Would it be possible to output exactly, and only, the lines below from the one holding "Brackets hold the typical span" to the last line, both included, with every picture left out?

• _DATASET EXCERPT_:
[Start of Attachment]

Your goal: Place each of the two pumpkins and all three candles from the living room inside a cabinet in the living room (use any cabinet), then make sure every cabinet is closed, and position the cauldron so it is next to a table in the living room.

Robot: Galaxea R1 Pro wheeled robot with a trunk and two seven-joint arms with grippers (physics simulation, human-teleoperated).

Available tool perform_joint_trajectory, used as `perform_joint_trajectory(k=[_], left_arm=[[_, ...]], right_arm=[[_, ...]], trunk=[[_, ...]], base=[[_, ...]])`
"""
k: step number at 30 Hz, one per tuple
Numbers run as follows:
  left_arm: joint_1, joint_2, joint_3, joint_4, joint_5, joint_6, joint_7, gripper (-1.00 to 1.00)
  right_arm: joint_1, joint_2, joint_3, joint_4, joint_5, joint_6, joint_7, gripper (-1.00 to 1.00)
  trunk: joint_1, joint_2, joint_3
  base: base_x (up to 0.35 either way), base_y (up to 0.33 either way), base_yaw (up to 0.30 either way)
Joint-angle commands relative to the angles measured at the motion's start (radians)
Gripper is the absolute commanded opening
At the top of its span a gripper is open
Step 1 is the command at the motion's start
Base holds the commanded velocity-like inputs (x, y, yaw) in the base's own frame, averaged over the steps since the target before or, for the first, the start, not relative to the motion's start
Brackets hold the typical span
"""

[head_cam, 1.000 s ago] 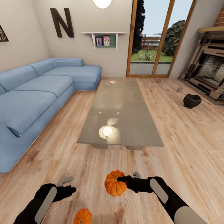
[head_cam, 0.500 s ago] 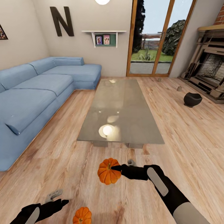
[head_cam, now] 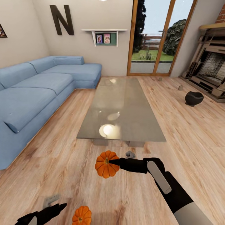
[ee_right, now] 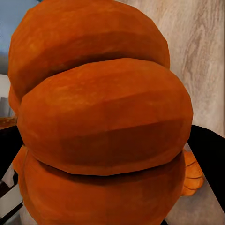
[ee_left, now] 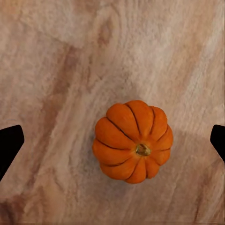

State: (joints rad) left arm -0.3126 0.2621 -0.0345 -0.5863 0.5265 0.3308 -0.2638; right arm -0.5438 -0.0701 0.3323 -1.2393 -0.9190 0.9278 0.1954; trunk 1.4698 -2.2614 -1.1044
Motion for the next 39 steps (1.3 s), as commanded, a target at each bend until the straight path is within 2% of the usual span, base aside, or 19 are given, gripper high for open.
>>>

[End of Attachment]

• _SOLUTION TO THIS TASK_:
Brackets hold the typical span
"""

[head_cam, 1.000 s ago] 
[head_cam, 0.500 s ago] 
[head_cam, now] 
[ee_right, now] 
[ee_left, now] 

State: (joints rad) left arm -0.3126 0.2621 -0.0345 -0.5863 0.5265 0.3308 -0.2638; right arm -0.5438 -0.0701 0.3323 -1.2393 -0.9190 0.9278 0.1954; trunk 1.4698 -2.2614 -1.1044
Motion for the next 39 steps (1.3 s), as commanded, a target at each bend until the straight path is within 2% of the usual span, base aside, or 19 are given, gripper high for open.
>>>

The answer has been given, and the exercise is complete.